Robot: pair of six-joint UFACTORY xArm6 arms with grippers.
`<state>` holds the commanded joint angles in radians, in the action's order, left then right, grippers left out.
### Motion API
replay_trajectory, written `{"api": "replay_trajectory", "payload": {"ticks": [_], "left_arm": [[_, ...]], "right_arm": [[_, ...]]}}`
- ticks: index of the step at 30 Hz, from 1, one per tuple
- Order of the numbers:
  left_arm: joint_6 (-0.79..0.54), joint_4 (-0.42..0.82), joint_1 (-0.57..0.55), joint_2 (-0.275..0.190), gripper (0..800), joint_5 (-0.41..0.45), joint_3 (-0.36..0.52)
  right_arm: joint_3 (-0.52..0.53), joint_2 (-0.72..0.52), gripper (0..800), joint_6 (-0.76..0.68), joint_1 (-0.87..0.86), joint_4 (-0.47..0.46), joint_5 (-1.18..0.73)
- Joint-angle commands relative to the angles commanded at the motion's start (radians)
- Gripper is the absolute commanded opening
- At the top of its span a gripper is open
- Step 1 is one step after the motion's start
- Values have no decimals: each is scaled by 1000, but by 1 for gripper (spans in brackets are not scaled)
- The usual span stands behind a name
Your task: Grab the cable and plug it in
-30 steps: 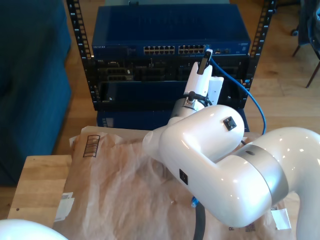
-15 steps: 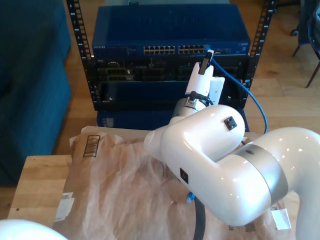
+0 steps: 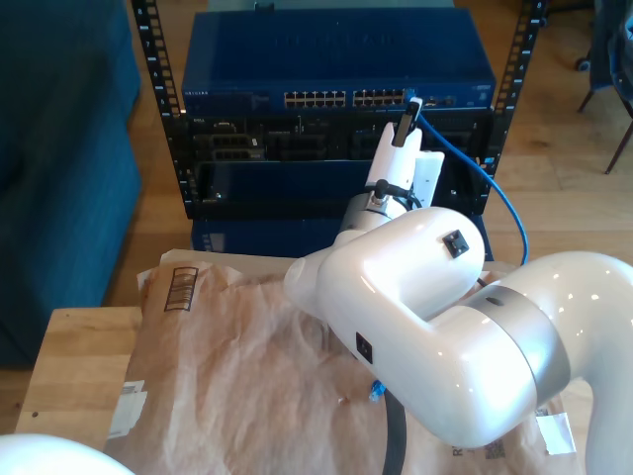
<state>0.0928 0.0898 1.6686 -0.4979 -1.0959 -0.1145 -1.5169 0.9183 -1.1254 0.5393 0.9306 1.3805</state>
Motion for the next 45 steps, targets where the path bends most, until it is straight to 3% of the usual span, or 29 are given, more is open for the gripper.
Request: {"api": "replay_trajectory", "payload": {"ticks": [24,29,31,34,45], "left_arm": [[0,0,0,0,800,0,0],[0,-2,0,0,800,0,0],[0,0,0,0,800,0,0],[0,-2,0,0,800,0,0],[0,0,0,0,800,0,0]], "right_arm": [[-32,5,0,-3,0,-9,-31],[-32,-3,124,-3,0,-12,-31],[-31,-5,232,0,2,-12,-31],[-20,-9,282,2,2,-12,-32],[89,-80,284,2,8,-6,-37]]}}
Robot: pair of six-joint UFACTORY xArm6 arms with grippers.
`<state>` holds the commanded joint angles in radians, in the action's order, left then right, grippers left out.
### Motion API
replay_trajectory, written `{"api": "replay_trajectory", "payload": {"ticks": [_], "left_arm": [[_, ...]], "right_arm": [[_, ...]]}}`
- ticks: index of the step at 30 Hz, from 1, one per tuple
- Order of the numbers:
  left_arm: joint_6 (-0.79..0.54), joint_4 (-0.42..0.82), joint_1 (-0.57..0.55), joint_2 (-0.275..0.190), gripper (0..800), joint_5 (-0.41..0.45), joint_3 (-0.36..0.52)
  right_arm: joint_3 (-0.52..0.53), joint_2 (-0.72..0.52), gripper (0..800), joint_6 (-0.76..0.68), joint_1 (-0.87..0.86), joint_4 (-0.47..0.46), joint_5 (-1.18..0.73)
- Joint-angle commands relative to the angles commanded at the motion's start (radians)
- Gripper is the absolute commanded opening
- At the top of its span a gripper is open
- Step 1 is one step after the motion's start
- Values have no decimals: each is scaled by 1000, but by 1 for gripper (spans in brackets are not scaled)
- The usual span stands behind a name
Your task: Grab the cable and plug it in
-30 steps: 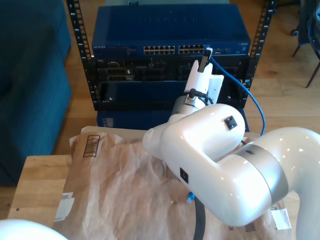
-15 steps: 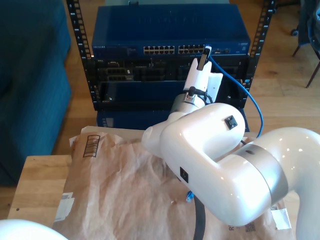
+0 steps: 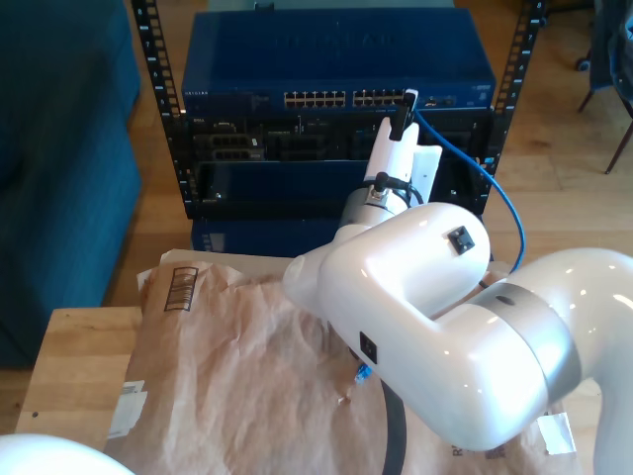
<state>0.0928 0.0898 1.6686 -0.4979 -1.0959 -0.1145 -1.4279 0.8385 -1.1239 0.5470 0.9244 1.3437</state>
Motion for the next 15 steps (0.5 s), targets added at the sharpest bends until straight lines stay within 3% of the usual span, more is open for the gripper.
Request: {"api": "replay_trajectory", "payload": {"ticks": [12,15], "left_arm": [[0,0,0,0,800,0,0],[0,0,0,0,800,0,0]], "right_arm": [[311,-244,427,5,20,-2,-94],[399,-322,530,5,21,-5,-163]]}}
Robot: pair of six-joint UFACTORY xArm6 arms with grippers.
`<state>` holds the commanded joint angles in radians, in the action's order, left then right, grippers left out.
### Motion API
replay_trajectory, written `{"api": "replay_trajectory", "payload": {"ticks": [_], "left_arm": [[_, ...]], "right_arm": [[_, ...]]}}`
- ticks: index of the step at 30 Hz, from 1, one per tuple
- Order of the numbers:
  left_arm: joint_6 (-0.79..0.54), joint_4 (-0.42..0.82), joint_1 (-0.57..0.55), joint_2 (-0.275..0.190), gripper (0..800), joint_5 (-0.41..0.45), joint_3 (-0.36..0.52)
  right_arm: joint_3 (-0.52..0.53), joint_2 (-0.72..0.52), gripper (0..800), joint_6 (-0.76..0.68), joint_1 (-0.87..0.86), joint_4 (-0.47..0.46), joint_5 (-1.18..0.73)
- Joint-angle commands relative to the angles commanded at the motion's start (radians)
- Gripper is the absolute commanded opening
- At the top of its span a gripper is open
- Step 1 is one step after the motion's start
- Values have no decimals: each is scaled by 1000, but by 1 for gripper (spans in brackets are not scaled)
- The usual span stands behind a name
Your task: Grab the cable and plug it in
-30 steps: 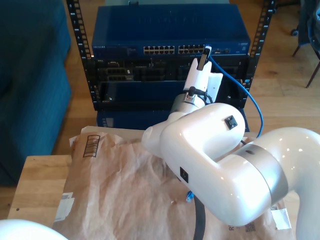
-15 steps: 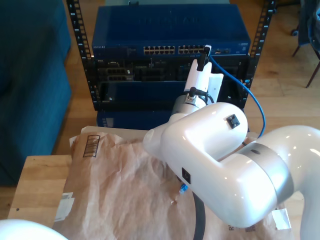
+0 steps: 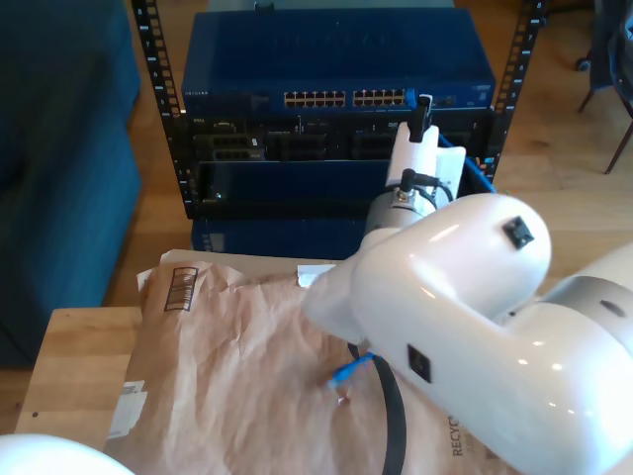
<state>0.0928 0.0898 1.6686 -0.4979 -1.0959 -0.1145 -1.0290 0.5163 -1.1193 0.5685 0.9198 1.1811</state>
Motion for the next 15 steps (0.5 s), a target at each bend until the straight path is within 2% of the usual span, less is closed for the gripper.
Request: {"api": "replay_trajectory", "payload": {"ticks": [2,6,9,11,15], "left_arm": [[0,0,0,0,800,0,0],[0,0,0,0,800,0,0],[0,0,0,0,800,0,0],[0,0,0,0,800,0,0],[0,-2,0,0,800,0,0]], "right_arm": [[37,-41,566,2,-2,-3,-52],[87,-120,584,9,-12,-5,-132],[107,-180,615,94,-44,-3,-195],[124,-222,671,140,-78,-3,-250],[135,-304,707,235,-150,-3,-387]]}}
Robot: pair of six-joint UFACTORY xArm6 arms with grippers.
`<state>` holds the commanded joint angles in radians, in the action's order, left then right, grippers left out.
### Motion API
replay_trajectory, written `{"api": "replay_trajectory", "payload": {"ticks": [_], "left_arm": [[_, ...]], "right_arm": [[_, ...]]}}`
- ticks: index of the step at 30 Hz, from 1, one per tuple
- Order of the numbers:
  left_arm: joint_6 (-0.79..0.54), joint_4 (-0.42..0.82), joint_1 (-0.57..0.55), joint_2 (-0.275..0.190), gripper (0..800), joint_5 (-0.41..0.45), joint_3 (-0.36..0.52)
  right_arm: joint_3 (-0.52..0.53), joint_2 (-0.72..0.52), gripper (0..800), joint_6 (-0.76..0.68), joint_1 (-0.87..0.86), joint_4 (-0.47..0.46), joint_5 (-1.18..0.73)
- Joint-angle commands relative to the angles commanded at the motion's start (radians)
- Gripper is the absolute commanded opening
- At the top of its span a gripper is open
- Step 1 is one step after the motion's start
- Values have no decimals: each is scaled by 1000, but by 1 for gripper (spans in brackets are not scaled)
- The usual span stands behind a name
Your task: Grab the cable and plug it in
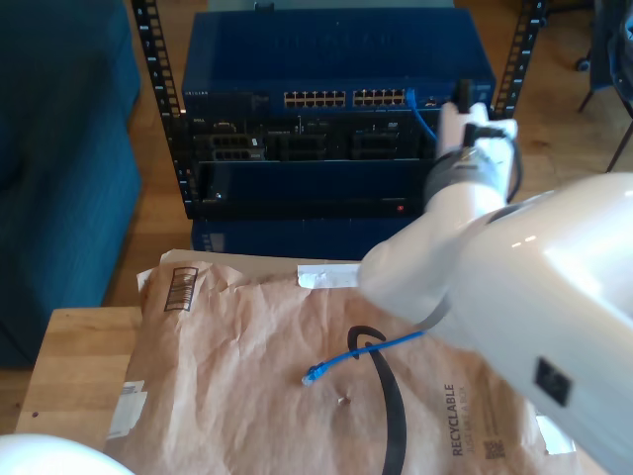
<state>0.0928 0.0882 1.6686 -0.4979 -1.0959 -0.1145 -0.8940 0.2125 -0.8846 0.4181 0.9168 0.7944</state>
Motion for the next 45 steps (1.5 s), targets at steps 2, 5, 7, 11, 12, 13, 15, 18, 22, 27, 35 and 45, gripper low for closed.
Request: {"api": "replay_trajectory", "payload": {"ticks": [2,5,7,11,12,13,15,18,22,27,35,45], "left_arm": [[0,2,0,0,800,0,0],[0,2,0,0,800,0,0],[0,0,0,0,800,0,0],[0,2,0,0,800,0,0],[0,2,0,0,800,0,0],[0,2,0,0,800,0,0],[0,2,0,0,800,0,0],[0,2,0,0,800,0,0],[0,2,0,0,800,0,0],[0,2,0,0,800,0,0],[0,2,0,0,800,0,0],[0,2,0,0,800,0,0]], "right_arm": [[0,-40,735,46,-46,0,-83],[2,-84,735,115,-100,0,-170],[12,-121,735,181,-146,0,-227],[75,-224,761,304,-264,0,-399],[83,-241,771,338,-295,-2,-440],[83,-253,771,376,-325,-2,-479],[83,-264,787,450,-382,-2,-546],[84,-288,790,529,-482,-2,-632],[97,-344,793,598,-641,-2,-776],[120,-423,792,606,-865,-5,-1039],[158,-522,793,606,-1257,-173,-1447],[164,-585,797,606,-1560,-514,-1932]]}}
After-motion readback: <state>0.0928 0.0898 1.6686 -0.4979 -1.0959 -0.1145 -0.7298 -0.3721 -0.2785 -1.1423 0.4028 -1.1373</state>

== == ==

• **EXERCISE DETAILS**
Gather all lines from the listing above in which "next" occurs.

• **RESULT OF THE TASK**
Motion for the next 45 steps, targets where the path bends most, until it is straight to 3% of the usual span, or 29 are given, more is open for the gripper.
Motion for the next 15 steps (0.5 s), targets added at the sharpest bends until straight lines stay within 3% of the usual span, more is open for the gripper.
Motion for the next 15 steps (0.5 s), a target at each bend until the straight path is within 2% of the usual span, less is closed for the gripper.
Motion for the next 45 steps (1.5 s), targets at steps 2, 5, 7, 11, 12, 13, 15, 18, 22, 27, 35 and 45, gripper low for closed.

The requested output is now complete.